Politics
The Evangelical Mind

What is an evangelical? On a superficial level, this should not be a difficult question. Evangelicals have played an outsize role in American public life for decades. They were at the forefront of the culture wars of the ’80s and ’90s, when self-appointed evangelical leaders like Ralph Reed of the Christian Coalition led the struggle against everything from video game violence and rap lyrics to gay marriage. They were crucial to the governing coalition of George W. Bush, himself a “born-again” Christian whose administration accelerated the trend toward delivering social services through faith-based nonprofits. Though their influence on Republican politics was briefly overshadowed in the Obama years by the less explicitly religious Tea Party movement, evangelicals have reemerged as the most loyal supporters of another popular vote–losing Republican President—this time, decidedly not one of their number, although Trump’s selection of the evangelical Mike Pence as his running mate nodded to the group’s kingmaking power.

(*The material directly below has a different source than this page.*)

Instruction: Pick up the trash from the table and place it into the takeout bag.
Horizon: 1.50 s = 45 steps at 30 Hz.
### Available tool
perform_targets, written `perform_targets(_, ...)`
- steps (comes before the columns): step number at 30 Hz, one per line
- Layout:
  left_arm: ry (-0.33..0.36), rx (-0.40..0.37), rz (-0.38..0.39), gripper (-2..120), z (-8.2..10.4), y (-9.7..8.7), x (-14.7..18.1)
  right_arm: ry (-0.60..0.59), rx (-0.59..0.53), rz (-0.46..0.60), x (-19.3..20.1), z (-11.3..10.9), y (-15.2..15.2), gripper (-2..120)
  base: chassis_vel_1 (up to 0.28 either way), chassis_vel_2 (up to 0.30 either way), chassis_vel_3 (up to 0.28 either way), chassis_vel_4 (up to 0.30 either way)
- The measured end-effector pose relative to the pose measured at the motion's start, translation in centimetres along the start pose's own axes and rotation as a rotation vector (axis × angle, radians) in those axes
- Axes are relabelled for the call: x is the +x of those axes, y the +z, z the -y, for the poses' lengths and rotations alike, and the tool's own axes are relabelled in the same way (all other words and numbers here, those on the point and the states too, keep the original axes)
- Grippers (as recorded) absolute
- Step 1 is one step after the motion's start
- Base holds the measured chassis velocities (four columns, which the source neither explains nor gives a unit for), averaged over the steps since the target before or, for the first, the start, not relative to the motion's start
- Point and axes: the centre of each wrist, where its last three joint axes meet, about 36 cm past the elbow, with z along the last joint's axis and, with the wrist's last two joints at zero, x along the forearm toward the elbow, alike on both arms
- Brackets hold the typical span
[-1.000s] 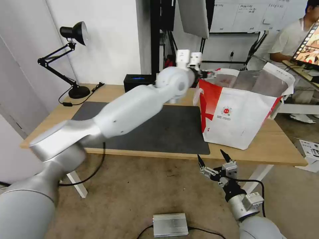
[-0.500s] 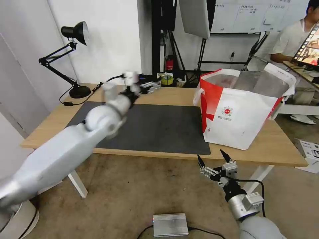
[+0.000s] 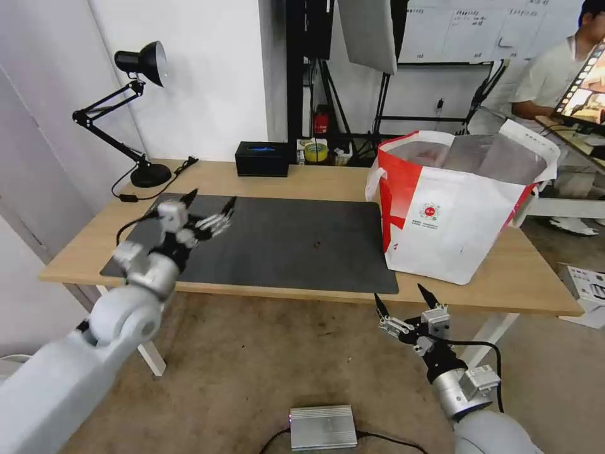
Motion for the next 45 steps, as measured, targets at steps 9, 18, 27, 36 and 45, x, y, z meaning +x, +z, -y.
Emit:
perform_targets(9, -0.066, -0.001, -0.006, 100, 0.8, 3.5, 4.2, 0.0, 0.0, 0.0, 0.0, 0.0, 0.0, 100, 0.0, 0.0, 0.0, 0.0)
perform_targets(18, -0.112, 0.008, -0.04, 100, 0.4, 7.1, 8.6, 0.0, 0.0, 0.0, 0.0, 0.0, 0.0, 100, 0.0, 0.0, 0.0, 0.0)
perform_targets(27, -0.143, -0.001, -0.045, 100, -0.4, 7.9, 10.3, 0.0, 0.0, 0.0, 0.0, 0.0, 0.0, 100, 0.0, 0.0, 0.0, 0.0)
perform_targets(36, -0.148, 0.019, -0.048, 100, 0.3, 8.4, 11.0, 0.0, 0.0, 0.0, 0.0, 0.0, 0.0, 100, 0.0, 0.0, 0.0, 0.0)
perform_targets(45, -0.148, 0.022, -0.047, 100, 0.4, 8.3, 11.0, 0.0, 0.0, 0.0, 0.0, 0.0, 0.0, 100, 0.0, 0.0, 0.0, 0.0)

Despite its apparent coordination and consistent program, evangelicalism seems to elude firm definition. Unlike with Catholics, for instance, there is no single figurehead to whom all evangelicals pledge allegiance. And although the term itself can mean simply “Protestant” in many European countries (most often those that are predominantly Catholic), it would be inaccurate to conflate American evangelicals with any particular Protestant denomination or group of denominations. Not only do many evangelicals attend nondenominational churches, but individual denominations are often split between an evangelical wing and a more traditionalist or more liberal wing (sometimes both).
Those outside the movement, especially secular liberals, have great difficulty grasping the evangelical experience. Even the most empathetic approaches tend to come across as patronizing, often expressing a wistful jealousy of the certainty evangelicals supposedly enjoy. Most external critiques of the movement attempt to catch evangelicals in hypocrisy—claiming they cannot be authentically “pro-life” while advocating the death penalty, for instance—without first asking about the principles they have supposedly violated.

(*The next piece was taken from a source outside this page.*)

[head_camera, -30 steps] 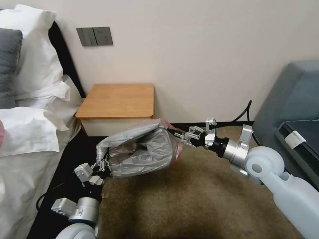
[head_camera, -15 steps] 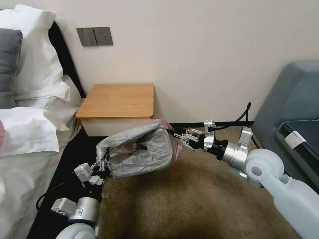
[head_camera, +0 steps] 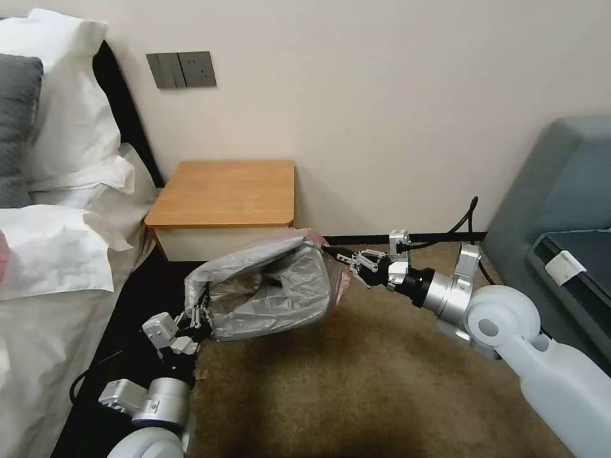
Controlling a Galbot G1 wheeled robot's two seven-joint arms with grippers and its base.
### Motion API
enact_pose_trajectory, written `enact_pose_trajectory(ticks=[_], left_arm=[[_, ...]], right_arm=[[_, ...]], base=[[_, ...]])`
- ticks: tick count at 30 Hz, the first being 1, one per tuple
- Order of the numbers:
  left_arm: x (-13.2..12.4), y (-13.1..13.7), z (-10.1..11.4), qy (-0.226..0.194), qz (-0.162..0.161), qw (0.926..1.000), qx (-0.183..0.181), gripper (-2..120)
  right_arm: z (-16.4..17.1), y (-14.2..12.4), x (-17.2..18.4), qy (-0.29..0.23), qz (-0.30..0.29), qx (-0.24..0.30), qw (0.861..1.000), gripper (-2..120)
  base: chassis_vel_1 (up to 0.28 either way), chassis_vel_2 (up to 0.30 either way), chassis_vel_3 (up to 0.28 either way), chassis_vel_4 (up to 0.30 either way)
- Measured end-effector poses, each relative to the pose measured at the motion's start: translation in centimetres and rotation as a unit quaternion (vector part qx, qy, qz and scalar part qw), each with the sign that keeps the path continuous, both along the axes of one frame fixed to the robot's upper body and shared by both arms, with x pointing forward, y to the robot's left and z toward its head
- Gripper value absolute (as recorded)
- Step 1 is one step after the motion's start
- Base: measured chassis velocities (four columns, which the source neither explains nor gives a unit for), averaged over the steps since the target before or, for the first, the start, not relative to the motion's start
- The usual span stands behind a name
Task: Pick up the garbage bag from the table and place it over the trash can.
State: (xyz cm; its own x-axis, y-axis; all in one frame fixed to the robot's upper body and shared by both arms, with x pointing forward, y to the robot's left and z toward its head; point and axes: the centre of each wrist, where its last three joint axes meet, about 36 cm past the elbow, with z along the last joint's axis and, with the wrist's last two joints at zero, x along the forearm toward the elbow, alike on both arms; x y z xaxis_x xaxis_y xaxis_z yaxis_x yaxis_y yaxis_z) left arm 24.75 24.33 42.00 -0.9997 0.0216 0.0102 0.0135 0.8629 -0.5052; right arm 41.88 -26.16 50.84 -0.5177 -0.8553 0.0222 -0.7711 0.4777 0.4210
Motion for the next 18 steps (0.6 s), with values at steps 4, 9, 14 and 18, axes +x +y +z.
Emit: enact_pose_trajectory(ticks=[4, 9, 14, 18], left_arm=[[0.0, 0.0, -0.1, 0.0, 0.0, 1.0, 0.001, 5], [-0.2, -0.1, -0.4, 0.002, -0.004, 1.0, 0.009, 5], [-0.3, -0.5, -0.6, -0.001, -0.01, 0.9998, 0.015, 5], [-0.5, -0.6, -0.7, -0.002, -0.012, 0.9998, 0.018, 5]], right_arm=[[0.3, 0.3, 0.2, -0.002, -0.004, 0.008, 1.0, 0], [0.9, 0.8, 0.5, -0.003, -0.015, 0.021, 1.0, 0], [0.3, 1.0, 1.3, 0.006, -0.033, 0.017, 0.999, 0], [-0.2, 1.1, 1.7, 0.008, -0.042, 0.008, 0.999, 0]], base=[[0.0, 0.0, 0.0, 0.0], [0.0, 0.0, 0.0, 0.0], [0.0, 0.0, 0.0, 0.0], [0.0, 0.0, 0.0, 0.0]])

I suggest that we should use the same tried-and-true method for identifying evangelicals as evangelical insiders do: “I know it when I see it.” I was raised in a conservative evangelical home, by parents who were in many ways at the vanguard of the movement. The more I have reflected on my experience in the evangelical movement, the more I realize that my evangelical upbringing planted the seeds of its own undoing.

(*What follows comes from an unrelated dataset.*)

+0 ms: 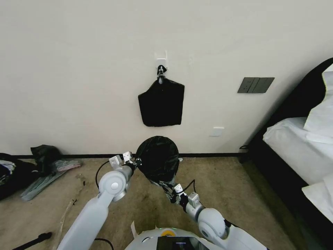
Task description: Place a trash bag onto the trash bin.
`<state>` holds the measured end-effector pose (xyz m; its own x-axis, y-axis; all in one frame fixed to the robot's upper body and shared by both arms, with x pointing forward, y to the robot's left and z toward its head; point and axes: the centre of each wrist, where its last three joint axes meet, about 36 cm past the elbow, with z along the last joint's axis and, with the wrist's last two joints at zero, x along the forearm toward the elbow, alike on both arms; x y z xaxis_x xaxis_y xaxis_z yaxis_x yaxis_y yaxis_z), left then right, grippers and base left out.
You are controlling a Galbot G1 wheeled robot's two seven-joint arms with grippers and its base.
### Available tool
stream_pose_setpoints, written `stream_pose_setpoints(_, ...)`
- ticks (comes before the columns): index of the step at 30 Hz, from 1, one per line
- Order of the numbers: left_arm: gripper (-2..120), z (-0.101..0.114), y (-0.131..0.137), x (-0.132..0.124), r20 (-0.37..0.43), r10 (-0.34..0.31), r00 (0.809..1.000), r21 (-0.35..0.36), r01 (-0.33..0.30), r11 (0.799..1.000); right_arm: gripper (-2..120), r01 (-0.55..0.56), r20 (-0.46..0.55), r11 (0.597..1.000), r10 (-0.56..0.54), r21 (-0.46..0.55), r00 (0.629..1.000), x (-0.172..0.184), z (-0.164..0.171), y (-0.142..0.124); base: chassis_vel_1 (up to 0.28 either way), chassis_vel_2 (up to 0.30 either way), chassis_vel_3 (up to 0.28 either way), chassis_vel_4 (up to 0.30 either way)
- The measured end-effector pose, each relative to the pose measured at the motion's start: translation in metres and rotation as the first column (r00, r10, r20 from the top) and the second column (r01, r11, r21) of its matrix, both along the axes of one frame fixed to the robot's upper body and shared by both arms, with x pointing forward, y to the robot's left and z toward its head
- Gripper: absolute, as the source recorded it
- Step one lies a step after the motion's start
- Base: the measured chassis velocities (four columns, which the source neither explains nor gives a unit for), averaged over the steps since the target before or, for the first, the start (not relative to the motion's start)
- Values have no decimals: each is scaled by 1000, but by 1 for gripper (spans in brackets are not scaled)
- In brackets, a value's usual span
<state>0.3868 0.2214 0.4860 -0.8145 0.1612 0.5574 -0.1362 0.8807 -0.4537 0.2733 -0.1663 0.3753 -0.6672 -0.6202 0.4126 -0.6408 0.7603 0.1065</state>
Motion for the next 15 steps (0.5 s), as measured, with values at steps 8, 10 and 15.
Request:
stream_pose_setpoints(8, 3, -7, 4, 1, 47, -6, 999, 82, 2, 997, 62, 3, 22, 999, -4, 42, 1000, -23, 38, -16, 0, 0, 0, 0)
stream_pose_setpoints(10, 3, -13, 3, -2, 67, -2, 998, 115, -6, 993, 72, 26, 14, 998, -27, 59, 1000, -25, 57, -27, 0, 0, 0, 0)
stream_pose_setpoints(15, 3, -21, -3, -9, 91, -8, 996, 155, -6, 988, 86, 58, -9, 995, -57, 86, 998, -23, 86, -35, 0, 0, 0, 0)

I should be clear that I do not mean to present myself as a scholar of the evangelical movement, but as a primary source. I am not just an observer of the evangelical mind, but an example of it. While some may question my ability to speak from the evangelical perspective as an apostate, I would contend that I am an ideal representative of my generation of evangelicals. I lived through the inner contradictions of evangelicalism in a particularly intense way, and I believe that I ultimately found an evangelical way out of evangelicalism, through the habit of relentless self-examination that we were encouraged to cultivate—albeit not quite in the way they intended. I am not alone. Growing numbers of young evangelicals raised in the church are also finding their own paths out of the movement by following its core convictions. Even committed evangelicals who might resent my claim to speak on their behalf would therefore do well to let down their guard and listen to what I have to say.